I propose, therefore, to speak not of my writing but rather of my reading, and in particular of the many ways in which my experience of Italian literature (and, I must add, Italian cinema) has shaped my thoughts about how and what to write. That is, I want to talk about influence.
“Influence.” The word itself suggests something fluid, something “flowing in.” This feels right, if only because I have always envisaged the world of the imagination not so much as a continent as an ocean. Afloat and terrifyingly free upon these boundless seas, the writer attempts, with his bare hands, the magical task of metamorphosis. Like the figure in the fairy tale who must spin straw into gold, the writer must find the trick of weaving the waters together until they become land: until, all of a sudden, there is solidity where once there was only flow, shape where there was formlessness; there is ground beneath his feet. (And if he fails, of course, he drowns. The fable is the most unforgiving of literary forms.)

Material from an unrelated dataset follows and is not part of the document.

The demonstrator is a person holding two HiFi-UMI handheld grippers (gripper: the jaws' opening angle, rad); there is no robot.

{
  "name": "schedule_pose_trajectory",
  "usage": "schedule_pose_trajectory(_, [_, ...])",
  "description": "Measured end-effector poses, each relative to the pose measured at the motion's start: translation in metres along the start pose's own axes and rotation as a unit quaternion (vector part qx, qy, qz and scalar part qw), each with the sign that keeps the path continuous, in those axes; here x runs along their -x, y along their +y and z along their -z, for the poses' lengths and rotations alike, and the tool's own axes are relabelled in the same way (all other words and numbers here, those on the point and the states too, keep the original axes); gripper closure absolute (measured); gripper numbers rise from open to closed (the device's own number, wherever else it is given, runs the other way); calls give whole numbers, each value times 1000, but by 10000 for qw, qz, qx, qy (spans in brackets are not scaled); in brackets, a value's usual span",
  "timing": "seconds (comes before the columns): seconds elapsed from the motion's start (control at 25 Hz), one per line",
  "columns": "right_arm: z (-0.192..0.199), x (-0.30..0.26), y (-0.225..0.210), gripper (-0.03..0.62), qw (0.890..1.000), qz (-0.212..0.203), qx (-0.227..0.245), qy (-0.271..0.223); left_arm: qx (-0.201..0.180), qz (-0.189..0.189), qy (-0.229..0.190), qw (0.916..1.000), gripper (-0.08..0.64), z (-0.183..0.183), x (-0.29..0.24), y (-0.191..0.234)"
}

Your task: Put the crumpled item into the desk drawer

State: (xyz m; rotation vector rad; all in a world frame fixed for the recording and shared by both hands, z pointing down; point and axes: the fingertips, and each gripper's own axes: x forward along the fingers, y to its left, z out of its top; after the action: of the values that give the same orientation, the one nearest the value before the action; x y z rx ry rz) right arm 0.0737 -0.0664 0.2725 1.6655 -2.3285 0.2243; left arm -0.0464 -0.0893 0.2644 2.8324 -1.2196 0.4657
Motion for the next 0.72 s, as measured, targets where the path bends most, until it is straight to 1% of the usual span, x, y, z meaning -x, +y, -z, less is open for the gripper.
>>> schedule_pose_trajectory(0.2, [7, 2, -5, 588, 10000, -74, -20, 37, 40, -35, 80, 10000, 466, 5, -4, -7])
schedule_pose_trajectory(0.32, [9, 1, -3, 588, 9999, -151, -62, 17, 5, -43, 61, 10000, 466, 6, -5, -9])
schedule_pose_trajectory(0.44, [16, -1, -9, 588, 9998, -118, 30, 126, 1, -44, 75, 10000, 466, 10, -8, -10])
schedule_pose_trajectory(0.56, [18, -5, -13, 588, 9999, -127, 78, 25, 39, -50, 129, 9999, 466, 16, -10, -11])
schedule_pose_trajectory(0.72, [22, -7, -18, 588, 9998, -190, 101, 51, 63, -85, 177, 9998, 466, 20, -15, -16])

The young writer, perhaps uncertain, perhaps ambitious, probably both at once, casts around for help; and sees, within the flow of the ocean, certain sinuous thicknesses, like ropes, the work of earlier weavers, of sorcerers who swam this way before him. Yes, he can use these “in-flowings,” he can grasp them and wind his own work around them. He knows, now, that he will survive. Eagerly, he begins.
One of the most remarkable characteristics of literary influence, of these useful streams of other people’s consciousness, is that they can flow toward the writer from almost anywhere. Often they travel long distances to reach the one who can use them. In South America, I was impressed by the familiarity of Latin American writers with the work of the Bengali Nobel laureate Rabindranath Tagore. The editor Victoria Ocampo, who met and admired Tagore, had arranged for his work to be well translated and widely published throughout her own continent, and as a result the influence of Tagore is perhaps greater there than in his own homeland, where the translations from Bengali into the many other tongues of India are often of poor quality, and the great man’s genius must be taken on trust.
Another example is that of William Faulkner. This great American writer is little read in the United States these days; certainly there are few contemporary American writers who claim him as an influence or teacher. I once asked another fine writer of the American South, Eudora Welty, if Faulkner had been a help or a hindrance to her. “Neither one,” she replied. “It’s like knowing there’s a great mountain in the neighborhood. It’s good to know it’s there, but it doesn’t help you to do your work.” Outside the United States, however—in India, in Africa, and again in Latin America—Faulkner is the American writer most praised by local writers as an inspiration, an enabler, an opener of doors.
From this transcultural, translingual capacity of influence we can deduce something about the nature of literature: that (if I may briefly abandon my watery metaphor) books can grow as easily from spores borne on the air as from their makers’ particular and local roots. That there are international families of words as well as the more familiar clans of earth and blood. Sometimes—as in the case of the influence of James Joyce on the work of Samuel Beckett, and the subsequent and equal influence of Beckett on the work of Harold Pinter—the sense of dynasty, of a torch handed on down the generations, is very clear and very strong. In other cases the familial links are less obvious but no less powerful for that.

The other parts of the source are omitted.